A 14-day coronavirus quarantine is over for 90 evacuees at Lackland Air Force Base in San Antonio, Texas.

The evacuees were shuttled out of China’s Hubei Province to Lackland earlier this month, and are now free to return to their homes after not displaying any symptoms of coronavirus, the Texas Tribune reported.

“These people being released from quarantine pose no health risk to the surrounding community, or to the communities they will be returning to,” the Centers for Disease Control and Prevention said, according to the newspaper.

Only one person who traveled from Hubei with the 90 other evacuees tested positive for the virus. That individual was taken to Methodist Texsan hospital before being taken to a different medical facility for continued evaluation, the Texas Tribune reported.

The evacuees just released are separate from another group of 144 people from a Diamond Princess cruise ship from Japan still undergoing quarantine at Lackland.

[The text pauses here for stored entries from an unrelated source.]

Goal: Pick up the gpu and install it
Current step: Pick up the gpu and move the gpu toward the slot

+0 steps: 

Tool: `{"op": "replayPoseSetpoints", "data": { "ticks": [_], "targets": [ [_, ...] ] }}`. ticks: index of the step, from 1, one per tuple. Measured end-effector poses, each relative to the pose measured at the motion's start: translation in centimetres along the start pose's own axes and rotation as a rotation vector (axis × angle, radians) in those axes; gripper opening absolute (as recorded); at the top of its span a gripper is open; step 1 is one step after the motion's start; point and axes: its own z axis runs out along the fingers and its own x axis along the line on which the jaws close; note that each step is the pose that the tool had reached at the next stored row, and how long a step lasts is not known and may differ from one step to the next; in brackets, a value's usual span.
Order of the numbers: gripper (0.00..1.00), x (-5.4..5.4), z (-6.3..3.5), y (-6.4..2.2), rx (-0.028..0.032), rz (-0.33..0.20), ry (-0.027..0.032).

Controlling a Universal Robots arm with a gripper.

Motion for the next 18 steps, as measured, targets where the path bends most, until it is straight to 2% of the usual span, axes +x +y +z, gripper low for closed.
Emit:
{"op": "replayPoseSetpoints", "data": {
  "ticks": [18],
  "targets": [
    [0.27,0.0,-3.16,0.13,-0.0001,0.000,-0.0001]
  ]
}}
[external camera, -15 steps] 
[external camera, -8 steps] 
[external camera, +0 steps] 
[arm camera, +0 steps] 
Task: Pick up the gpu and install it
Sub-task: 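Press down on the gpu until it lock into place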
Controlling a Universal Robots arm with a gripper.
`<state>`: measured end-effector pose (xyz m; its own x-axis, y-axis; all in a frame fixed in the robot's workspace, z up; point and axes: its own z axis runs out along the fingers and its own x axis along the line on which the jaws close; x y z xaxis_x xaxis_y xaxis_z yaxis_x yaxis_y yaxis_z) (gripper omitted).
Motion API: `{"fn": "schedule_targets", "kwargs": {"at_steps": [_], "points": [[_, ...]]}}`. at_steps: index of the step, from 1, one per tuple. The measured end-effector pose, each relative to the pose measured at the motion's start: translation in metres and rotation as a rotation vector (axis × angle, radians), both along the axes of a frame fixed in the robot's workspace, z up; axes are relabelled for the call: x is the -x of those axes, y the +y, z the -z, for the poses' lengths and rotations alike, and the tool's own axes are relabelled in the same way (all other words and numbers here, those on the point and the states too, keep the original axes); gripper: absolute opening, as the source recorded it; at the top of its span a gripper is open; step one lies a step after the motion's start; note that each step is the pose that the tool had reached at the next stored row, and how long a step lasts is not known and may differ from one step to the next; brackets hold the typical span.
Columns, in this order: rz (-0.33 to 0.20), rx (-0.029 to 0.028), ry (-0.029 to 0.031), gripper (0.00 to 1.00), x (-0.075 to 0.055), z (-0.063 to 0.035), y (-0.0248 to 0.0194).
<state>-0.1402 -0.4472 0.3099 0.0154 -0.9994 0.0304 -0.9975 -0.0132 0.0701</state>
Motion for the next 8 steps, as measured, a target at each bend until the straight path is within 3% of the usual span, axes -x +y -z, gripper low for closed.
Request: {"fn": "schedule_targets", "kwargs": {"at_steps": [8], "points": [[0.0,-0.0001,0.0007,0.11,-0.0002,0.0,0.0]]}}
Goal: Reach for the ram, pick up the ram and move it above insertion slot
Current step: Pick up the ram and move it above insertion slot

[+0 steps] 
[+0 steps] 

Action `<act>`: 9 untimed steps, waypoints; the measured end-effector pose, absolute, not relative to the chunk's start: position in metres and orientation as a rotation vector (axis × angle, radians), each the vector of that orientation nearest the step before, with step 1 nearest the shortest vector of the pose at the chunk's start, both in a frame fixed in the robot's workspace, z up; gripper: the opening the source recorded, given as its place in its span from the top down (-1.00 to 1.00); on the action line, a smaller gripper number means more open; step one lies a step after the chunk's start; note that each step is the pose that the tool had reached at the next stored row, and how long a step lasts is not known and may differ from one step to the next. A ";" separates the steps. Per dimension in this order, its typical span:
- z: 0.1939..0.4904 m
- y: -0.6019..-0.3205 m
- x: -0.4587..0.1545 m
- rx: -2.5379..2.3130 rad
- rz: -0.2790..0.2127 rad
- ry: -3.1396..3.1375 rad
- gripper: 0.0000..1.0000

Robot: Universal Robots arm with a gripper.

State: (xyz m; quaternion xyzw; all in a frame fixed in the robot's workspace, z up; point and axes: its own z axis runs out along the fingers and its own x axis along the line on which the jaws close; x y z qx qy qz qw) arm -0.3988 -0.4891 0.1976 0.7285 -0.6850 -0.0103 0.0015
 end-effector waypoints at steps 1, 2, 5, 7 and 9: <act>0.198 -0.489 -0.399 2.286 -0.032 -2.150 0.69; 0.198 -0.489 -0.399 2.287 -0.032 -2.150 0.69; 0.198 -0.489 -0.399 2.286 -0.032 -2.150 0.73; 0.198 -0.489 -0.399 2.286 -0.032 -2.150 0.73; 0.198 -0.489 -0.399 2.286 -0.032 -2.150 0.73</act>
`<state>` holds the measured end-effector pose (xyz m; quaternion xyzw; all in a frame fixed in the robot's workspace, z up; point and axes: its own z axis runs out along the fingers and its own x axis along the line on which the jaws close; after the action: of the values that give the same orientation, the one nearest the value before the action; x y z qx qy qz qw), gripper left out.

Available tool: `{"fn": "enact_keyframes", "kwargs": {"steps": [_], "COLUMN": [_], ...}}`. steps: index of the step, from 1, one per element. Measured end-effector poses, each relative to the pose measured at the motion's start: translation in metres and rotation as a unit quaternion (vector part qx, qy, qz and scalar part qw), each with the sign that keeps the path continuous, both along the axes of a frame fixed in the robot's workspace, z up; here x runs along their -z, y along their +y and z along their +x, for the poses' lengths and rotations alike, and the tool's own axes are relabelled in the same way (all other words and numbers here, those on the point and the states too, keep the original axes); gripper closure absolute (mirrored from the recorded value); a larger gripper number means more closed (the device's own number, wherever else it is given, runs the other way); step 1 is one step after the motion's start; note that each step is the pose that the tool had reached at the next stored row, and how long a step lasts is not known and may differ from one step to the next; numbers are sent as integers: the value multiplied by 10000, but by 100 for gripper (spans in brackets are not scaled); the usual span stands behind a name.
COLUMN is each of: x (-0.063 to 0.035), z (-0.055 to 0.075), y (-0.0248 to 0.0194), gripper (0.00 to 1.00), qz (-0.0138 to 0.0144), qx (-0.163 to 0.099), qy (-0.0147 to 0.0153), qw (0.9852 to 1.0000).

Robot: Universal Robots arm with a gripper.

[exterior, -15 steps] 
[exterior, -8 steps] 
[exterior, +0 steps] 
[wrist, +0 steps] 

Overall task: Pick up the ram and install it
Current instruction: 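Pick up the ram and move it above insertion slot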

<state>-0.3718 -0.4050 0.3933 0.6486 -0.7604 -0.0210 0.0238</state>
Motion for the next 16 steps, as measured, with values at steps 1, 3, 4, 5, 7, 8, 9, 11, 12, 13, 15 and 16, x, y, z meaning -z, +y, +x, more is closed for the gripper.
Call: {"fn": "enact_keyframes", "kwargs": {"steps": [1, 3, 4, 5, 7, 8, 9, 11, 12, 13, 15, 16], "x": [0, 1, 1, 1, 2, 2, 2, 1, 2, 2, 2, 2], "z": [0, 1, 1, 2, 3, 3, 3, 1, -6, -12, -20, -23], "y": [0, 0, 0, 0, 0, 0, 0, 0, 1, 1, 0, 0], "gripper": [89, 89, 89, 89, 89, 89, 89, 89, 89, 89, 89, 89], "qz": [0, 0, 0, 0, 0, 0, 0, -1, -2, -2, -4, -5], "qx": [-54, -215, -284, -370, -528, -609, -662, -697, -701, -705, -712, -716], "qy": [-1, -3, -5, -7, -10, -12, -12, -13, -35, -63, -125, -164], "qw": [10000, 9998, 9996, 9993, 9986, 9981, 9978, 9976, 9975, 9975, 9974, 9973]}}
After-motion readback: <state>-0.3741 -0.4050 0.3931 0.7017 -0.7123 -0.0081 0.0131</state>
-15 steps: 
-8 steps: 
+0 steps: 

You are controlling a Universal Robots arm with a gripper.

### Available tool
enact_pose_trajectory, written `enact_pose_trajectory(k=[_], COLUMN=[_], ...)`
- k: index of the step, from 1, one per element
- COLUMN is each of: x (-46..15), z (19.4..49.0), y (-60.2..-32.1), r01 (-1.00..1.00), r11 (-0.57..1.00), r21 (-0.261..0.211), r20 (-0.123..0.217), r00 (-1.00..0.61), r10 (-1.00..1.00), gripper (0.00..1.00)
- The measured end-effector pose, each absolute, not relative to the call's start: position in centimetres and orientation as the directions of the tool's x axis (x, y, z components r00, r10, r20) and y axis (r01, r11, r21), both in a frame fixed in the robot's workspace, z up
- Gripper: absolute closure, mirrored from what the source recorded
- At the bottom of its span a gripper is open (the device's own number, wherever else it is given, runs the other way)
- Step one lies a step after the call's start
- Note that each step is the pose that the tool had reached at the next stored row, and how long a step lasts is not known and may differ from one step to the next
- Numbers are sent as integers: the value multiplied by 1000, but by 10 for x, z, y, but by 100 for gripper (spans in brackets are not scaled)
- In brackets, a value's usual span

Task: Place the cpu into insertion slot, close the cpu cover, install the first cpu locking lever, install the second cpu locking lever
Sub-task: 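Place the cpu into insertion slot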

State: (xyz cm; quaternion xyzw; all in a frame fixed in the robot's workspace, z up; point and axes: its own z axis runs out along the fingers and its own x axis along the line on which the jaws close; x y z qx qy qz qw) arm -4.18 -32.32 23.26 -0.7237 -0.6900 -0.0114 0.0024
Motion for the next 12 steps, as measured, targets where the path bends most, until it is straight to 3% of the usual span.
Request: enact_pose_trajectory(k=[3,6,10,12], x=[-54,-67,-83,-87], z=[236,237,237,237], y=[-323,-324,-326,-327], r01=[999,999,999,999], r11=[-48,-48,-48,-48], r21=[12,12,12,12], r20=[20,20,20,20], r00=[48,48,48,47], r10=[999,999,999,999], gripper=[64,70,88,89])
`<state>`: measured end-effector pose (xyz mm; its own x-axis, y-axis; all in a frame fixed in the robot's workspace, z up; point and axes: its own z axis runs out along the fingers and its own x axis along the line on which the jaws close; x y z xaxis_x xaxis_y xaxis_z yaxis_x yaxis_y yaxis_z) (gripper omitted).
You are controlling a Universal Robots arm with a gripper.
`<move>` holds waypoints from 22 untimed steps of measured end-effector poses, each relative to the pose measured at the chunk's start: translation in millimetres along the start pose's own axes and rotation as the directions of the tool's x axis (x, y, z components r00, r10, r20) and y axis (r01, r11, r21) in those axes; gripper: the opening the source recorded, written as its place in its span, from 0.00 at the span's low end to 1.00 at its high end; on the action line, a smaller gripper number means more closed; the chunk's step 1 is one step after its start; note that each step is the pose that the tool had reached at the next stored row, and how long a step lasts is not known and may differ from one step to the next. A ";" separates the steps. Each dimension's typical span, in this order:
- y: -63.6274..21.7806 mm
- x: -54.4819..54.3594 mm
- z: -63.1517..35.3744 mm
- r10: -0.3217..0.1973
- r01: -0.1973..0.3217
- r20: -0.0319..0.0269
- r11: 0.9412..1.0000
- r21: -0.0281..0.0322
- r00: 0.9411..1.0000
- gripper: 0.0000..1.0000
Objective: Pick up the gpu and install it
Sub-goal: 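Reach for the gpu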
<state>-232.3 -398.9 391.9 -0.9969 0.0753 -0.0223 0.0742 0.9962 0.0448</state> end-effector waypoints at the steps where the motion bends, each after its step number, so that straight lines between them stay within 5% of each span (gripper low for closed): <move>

Hundreds of passengers from the cruise ship have tested positive for the virus, including 14 Americans who returned to the U.S. on Feb. 17. Seven of those who tested positive were taken to Lackland, although they displayed no symptoms earlier this week, State Department officials told reporters Monday.

Lackland is one of several military installations helping house evacuees who must be quarantined to safeguard the spread of the virus. Other bases being used for quarantines include Marine Corps Air Station Miramar and Travis Air Force Base in California.

Evacuees at those two bases were released Tuesday after completing a 14-day quarantine. All of the evacuees were medically cleared, with the exception of one patient who was quarantined at Marine Corps Air Station Miramar and tested positive for the virus, the Centers for Disease Control and Prevention told National Public Radio.

The World Health Organization said there are nearly 76,000 confirmed cases of coronavirus and more than 2,000 deaths, as of Feb. 20.

There are more than 1,000 confirmed cases outside of China in 26 separate countries, including 15 cases in the U.S.

So far, there have been eight deaths outside of China.